Como um charlatão que sabe da farsa prestes a ser descoberta e, por isso, desenvolve a farsa ainda mais, nossos ministros se apressam a determinar, no dia 17 de agosto, dia seguinte ao assassinato de Caio, uma nova proibição. Agora, serão banidos os helicópteros. Mas claro, da mesma forma que antes, sempre podendo ser utilizados em “excepcionalidades” – mas para a polícia tudo é sempre excepcional! Não questionam, em momento algum, o fundamento da operação. Não dizem que a operação que resultou na morte de Caio seguiu sem nenhuma “irregularidade” em relação às decisões anteriores.
Questionados pelos jornalistas, os policiais apontaram que não houve “operação”, mas “confronto”, que algumas horas antes haviam sido atacados por bandidos e, então, se esgueiraram pela favela para achá-los e abatê-los. Só que todo morador de comunidade bem sabe que as operações continuam acontecendo, fato que é possível ver, ouvir, sentir e cheirar por toda a cidade maravilhosa.
Para os que creem – e é uma religião bem desenvolvida, com seus messias e santos – que o extermínio da população negra pode ser juridicamente resolvido, cabe dizer que não há medida jurídica que possa conter um exército em guerra. Numa guerra, ao direito cabe proteger seus soldados que atuam na intenção de aniquilar o inimigo, negando a estes sua personalidade e permitindo que as armas sejam disparadas em acordo com as instituições e com álcool em gel.

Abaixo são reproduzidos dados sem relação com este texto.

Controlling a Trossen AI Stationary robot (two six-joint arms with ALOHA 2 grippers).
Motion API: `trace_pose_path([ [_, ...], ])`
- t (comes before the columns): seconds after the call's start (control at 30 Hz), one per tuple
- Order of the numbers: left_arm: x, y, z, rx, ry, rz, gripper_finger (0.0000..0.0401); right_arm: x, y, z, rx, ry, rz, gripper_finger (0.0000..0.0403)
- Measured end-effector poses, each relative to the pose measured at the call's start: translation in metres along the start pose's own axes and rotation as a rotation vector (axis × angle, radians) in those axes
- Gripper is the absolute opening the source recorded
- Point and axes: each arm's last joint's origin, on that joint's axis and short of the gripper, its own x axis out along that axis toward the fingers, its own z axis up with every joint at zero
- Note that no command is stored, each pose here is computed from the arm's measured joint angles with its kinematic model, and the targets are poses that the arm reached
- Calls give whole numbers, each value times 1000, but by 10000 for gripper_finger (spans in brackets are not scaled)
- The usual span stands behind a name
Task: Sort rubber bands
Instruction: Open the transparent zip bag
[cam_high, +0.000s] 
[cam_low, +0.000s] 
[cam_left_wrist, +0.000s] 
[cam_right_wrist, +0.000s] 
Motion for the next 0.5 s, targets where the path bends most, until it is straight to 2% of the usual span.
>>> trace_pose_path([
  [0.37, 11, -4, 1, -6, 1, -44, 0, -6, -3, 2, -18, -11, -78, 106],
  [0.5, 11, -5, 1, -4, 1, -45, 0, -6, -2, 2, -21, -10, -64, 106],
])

Sim, as instituições estão funcionando normalmente. Não como dizem alguns, sob um conceito abstrato e ridículo, mas na sua forma real de existência, com seus aparelhos de dominação inscritos numa realidade em que existem uns e outros, nós e eles, trabalhadores e patrões, traficantes e cidadãos de bem, polícia e bandido. Em que uns matam e outros morrem, e outros deixam matar e fingem que não veem. O sonho do progressismo infantil que deseja uma “volta à normalidade” se refere apenas a substituir um presidente tosco por um que saiba fingir melhor. E, talvez, o sonho do conservadorismo, segundo o qual o socialismo é mal pois “não permite a diferença”, seja esse: que a diferença seja tamanha que uns tenham direitos e outros não. Que uns possam viver, e outros não.

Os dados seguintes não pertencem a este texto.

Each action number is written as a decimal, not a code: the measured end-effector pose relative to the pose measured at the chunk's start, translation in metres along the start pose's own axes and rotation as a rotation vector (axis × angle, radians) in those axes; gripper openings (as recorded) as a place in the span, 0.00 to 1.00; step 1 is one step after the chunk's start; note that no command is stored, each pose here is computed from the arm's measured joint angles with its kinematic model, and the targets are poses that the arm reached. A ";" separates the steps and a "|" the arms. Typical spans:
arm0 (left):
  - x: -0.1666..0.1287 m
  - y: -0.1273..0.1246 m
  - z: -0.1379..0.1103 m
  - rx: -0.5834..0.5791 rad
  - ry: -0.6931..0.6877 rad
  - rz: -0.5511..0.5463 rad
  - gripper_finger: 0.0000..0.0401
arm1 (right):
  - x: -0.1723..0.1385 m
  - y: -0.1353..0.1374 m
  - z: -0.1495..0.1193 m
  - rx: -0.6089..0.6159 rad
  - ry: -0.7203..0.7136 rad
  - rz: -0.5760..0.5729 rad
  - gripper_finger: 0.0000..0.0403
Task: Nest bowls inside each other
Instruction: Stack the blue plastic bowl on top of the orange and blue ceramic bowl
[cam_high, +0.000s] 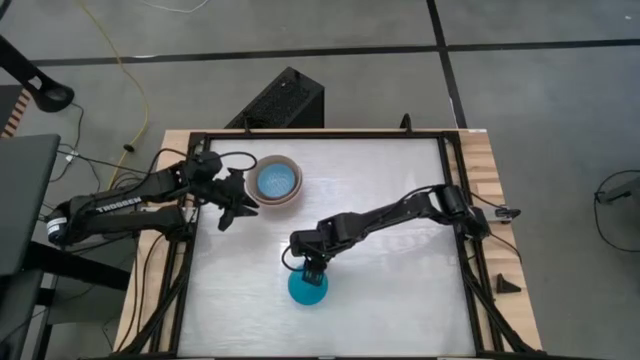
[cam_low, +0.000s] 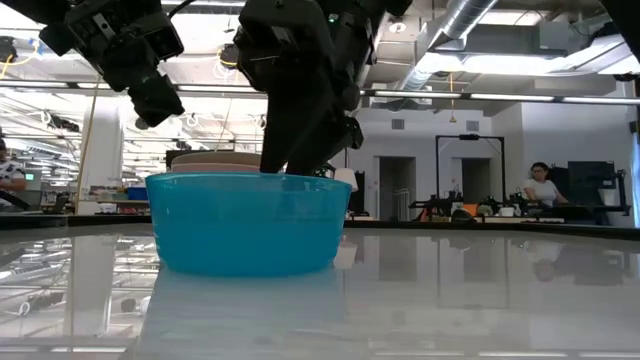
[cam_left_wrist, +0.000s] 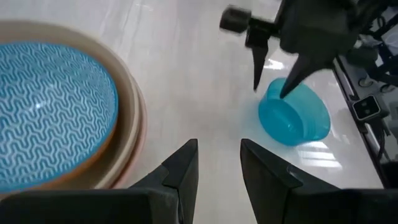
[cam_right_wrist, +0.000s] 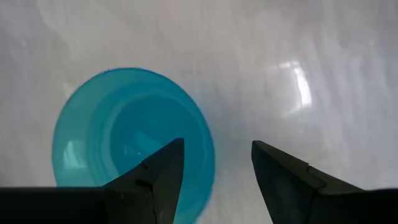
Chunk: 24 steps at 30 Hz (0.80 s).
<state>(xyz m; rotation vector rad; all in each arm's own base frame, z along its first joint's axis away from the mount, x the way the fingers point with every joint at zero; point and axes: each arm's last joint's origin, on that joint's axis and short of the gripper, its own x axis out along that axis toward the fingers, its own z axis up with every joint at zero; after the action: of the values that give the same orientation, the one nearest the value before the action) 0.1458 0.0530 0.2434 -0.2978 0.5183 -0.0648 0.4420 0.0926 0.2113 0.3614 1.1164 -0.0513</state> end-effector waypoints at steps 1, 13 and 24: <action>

Um guardião sem armadura, escudo e espada
Diz qualquer guru do “centrão” e da esquerda – esta às vezes se confunde com aquele – que nossa democracia depende, hoje, das supremas decisões de nossos supremos ministros. Que são eles os guardiões da constituição e os paladinos da defesa das instituições normais. A verdade é que a nossa Suprema Corte não consegue proibir uma lógica de extermínio apenas com papéis. Não consegue, tampouco, impedir o meio com que essa lógica se materializa, por meio de operações policiais semanais em comunidades periféricas.

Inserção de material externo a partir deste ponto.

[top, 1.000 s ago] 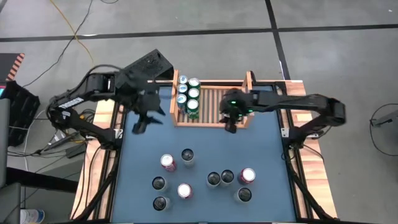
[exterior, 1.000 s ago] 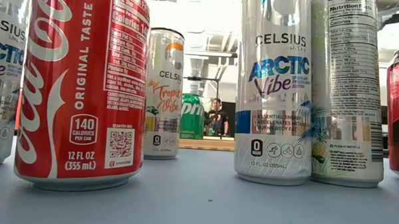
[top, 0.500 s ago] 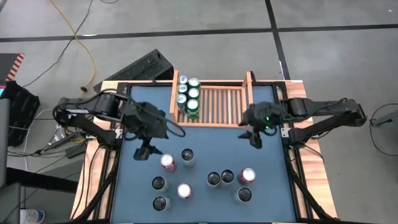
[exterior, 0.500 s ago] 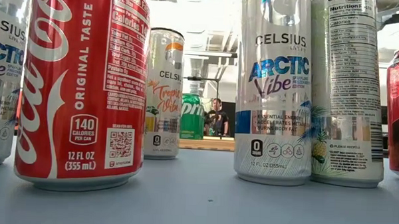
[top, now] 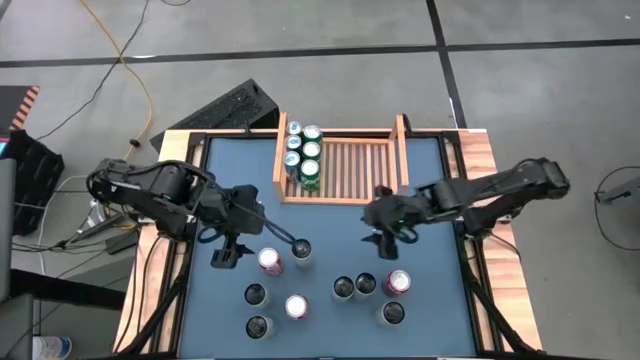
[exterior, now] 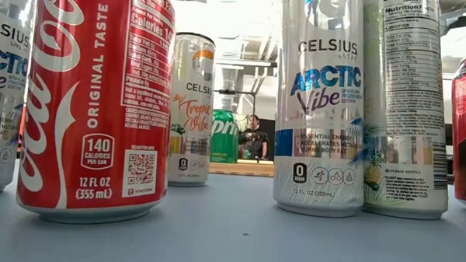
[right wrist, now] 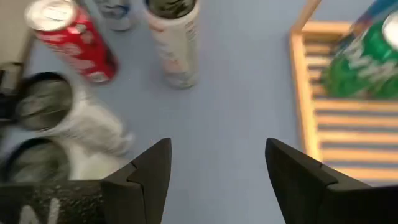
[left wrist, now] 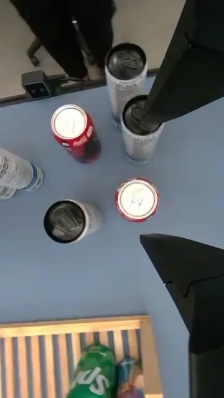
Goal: Place canned beverage on shelf
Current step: Put the red soda can on the shelf
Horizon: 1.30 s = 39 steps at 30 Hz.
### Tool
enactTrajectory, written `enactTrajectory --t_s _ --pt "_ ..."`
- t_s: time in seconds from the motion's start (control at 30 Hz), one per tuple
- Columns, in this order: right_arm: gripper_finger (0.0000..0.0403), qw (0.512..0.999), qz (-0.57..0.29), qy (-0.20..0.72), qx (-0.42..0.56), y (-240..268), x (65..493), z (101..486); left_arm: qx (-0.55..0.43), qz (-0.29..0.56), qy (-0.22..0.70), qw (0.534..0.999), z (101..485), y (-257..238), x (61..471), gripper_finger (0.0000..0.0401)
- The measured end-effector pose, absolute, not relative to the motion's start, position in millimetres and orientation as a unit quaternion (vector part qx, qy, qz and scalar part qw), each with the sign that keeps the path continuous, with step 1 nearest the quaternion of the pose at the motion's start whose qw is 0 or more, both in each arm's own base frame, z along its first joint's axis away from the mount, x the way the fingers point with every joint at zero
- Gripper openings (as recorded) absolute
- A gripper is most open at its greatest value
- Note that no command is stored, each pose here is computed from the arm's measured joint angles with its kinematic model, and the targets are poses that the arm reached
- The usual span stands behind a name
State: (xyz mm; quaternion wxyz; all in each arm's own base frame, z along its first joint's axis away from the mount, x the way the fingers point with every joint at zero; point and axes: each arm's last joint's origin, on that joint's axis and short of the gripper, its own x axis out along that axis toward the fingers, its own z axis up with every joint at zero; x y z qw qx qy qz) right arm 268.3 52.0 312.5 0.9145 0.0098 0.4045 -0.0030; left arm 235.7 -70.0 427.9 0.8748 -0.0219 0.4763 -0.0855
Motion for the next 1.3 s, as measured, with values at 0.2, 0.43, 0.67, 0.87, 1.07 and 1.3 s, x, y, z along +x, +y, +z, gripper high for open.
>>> enactTrajectory --t_s 0.2,0.43,0.67,0.87,1.07,1.3 --pt "0.0249 0.92 0.01 0.389 -0.052 50 322 316 -0.042 -0.101 0.498 0.86 426 -78 229 0.0291" --pt "0.0295 0.913 0.042 0.401 -0.067 60 381 326 -0.063 -0.15 0.503 0.849 430 -90 220 0.0291" --pt "0.0367 0.898 0.074 0.422 -0.098 80 425 330 -0.074 -0.121 0.456 0.878 449 -85 186 0.0291" --pt "0.038 0.868 0.068 0.483 -0.09 82 443 327 -0.04 -0.04 0.397 0.916 461 -80 163 0.029" --pt "0.0377 0.857 0.05 0.509 -0.065 86 421 354 0.02 -0.034 0.422 0.905 439 -85 171 0.029" --pt "0.0377 0.872 -0.023 0.485 -0.06 91 365 408 0.036 -0.034 0.407 0.912 381 -84 192 0.029"
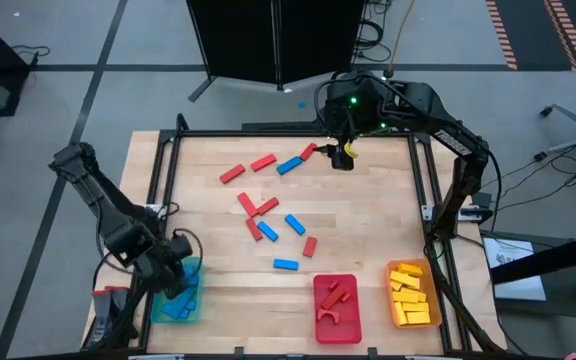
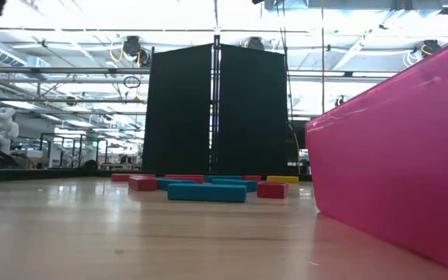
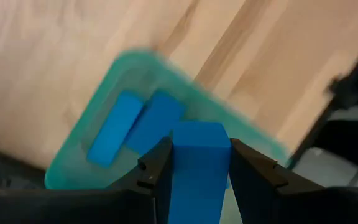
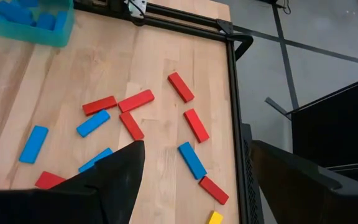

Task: Sort blocks
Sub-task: Put the blue block into the blue bin

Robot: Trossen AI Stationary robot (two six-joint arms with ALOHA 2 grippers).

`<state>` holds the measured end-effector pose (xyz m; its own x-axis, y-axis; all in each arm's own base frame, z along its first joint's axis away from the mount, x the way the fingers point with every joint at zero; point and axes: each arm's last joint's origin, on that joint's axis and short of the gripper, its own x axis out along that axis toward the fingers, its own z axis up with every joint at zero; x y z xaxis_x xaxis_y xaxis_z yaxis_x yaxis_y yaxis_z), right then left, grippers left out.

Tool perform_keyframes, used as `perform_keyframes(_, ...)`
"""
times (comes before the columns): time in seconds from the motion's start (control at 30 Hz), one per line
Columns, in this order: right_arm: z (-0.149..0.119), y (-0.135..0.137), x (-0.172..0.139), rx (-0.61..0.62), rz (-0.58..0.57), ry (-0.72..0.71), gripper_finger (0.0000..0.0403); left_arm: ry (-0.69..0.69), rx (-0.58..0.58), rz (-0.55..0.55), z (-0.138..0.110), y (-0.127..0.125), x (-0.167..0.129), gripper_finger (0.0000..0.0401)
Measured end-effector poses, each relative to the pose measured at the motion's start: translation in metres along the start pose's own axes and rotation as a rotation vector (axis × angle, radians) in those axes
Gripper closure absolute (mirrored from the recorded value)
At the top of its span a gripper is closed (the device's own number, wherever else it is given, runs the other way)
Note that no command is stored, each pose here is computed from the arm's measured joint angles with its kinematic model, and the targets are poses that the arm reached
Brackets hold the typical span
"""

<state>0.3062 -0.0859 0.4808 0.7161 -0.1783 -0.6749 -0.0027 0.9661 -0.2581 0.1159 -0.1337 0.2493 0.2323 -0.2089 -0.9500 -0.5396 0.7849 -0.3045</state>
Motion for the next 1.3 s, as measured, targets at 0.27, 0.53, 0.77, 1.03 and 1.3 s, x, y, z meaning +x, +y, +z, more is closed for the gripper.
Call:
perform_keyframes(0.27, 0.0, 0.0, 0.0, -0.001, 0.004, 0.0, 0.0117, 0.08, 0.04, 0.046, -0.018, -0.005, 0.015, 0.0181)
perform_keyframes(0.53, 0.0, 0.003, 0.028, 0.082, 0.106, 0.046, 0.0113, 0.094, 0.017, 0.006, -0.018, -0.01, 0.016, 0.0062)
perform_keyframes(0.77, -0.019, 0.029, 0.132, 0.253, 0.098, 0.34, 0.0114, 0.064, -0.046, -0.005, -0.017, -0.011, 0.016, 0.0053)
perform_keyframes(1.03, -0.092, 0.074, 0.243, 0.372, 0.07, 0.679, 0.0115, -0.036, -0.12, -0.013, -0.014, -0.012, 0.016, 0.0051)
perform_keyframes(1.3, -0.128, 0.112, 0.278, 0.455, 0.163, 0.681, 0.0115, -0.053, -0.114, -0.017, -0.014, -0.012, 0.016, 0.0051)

Por que conseguiria, então, impedir um golpe ou “arroubo autoritário”? Se o ministro Dias Toffoli realmente impediu uma articulação golpista em maio de 2019, não consta em auto nenhum; não se utilizou de caneta e papéis. Também não fez uso de mobilização popular alguma. Do que se utilizou, então, o ministro Dias Toffoli? Seriam suas palavras doces o suficiente para desencorajar um militar prestes a mobilizar tropas para destituir o presidente? Infelizmente, nenhum “grande” veículo de mídia se pôs a descobrir o que aconteceu nesta reunião.
O que sabemos, porém, é que dela não saíram decisões judiciais. Essas só valem para reafirmar a dominação sobre o povo, mas são incapazes de “conter o poder”, típico de um “Estado de Direito”. O Supremo Tribunal Federal já não é capaz de impedir nem mesmo “um cabo e um soldado” em uma operação policial qualquer. As “frentes” que afirmam que repousam nas togas a defesa de nossa democracia devem se perguntar porque aqueles que não garantem sequer uma defesa mínima da vida poderão garantir, agora, a defesa de nosso povo.